Dans ce contexte, l'Imprimerie nationale dispose d'atouts car, quoi qu'en disent certains, malgré la faible rentabilité des
capitaux sur les métiers d'impression traditionnels, cette imprimerie s'est maintenue en imprimerie généraliste du fait de
la spécificité de sa clientèle publique. La part du secteur public pourrait d'ailleurs être sensiblement augmentée,
notamment celle des ministères. Le ministère des finances lui-même, qui est l'unique actionnaire de l'entreprise, confie
actuellement nombre de ses travaux à des imprimeries concurrentes de la sienne, cela me semble contestable.
L'Imprimerie nationale constitue un atout industriel et culturel pour Paris. L'idée de vendre ce site magnifique pour en
faire peut-être, comme cela a été évoqué, un entrepôt pour grands magasins m'est insupportable.
Cela amplifierait encore les nuisances pour les habitants du quartier.
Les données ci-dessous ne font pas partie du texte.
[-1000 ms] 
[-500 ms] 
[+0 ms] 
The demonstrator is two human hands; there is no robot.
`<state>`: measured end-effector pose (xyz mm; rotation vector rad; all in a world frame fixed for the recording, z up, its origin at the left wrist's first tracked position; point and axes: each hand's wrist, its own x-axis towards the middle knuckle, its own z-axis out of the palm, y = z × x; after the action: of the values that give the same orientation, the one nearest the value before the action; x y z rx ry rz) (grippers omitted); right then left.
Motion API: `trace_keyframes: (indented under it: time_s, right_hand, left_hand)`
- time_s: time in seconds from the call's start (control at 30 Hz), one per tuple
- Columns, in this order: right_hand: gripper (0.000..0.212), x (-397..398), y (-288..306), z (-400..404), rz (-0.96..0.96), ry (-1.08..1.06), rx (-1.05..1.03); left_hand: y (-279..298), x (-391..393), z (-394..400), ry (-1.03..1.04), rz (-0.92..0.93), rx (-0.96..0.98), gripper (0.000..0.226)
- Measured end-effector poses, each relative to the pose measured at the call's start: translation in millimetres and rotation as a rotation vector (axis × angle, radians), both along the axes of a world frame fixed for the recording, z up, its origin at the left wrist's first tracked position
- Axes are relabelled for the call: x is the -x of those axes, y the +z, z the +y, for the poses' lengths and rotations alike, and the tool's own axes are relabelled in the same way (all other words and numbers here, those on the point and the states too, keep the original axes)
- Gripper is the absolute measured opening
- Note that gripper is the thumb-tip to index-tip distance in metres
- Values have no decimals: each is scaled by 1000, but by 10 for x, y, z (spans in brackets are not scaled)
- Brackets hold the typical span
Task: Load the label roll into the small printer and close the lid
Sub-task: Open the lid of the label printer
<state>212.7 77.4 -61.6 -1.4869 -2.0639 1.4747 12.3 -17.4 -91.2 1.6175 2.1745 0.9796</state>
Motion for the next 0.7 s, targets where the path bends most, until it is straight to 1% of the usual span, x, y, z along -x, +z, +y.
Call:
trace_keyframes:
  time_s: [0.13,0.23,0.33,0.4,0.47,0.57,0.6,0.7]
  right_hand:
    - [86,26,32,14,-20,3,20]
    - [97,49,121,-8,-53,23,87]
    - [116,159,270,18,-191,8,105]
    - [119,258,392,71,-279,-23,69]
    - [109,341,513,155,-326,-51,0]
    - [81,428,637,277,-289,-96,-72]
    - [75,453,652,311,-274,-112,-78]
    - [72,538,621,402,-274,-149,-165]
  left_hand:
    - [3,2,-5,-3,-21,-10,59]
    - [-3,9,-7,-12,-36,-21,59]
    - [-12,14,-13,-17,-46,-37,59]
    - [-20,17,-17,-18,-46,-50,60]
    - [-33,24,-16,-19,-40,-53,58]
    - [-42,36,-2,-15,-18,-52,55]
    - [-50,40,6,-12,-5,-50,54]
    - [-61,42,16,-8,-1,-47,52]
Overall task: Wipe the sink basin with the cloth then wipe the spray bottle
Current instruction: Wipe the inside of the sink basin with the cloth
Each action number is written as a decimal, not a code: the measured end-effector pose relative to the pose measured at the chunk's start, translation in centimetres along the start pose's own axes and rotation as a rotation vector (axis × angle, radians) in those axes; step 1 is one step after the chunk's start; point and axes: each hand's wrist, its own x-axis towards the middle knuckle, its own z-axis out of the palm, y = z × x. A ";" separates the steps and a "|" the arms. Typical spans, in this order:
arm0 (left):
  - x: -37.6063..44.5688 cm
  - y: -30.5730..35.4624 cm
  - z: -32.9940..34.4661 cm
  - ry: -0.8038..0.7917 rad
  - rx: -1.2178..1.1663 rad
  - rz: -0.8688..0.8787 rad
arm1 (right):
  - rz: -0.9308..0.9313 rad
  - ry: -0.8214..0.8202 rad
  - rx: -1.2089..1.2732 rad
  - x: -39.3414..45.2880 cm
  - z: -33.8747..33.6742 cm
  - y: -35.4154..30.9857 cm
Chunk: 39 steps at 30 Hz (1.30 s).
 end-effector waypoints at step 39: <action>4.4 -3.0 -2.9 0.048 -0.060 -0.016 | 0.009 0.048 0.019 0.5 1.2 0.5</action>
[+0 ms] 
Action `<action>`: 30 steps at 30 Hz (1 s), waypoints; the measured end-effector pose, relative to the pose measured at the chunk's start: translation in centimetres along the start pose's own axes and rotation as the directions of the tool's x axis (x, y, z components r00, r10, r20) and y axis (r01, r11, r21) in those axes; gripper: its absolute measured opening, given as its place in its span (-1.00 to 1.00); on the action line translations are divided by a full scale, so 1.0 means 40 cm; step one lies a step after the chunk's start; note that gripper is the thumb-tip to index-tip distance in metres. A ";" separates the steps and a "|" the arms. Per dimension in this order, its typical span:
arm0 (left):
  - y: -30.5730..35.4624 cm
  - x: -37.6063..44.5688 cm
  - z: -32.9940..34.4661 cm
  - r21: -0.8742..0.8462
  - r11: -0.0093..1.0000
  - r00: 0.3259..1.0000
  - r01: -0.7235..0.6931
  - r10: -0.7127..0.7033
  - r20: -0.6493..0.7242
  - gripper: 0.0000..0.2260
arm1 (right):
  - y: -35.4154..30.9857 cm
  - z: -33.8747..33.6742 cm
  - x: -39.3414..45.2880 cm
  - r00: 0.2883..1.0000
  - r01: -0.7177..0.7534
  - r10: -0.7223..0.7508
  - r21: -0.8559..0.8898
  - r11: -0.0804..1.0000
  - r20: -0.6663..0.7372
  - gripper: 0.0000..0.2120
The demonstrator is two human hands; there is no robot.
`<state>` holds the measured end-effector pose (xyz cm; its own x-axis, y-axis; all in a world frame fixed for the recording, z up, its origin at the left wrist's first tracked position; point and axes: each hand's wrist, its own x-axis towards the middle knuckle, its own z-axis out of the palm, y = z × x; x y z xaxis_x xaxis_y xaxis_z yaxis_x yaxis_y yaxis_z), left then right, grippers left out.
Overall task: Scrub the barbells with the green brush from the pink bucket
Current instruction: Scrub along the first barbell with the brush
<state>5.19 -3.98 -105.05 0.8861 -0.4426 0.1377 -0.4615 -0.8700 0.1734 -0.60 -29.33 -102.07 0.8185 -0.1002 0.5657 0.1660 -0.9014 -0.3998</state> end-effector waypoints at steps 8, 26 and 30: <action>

Ne devrait-on pas, au contraire, réfléchir à la
manière de préserver ce site et de l'ouvrir vers l'extérieur en y intégrant ce qui pourrait être le conservatoire vivant de
l'imprimerie qui manque cruellement à la capitale, sous une forme plus prestigieuse et permettant une plus grande
fréquentation par le public ?
J'ai bien conscience, monsieur le secrétaire d'Etat, que le problème dépasse sans doute les seules compétences du
ministère de l'économie, des finances et de l'industrie, mais, tant du point de vue de l'emploi industriel à Paris que du
point de vue du patrimoine, cette quetion devrait être mieux considérée par les pouvoirs publics.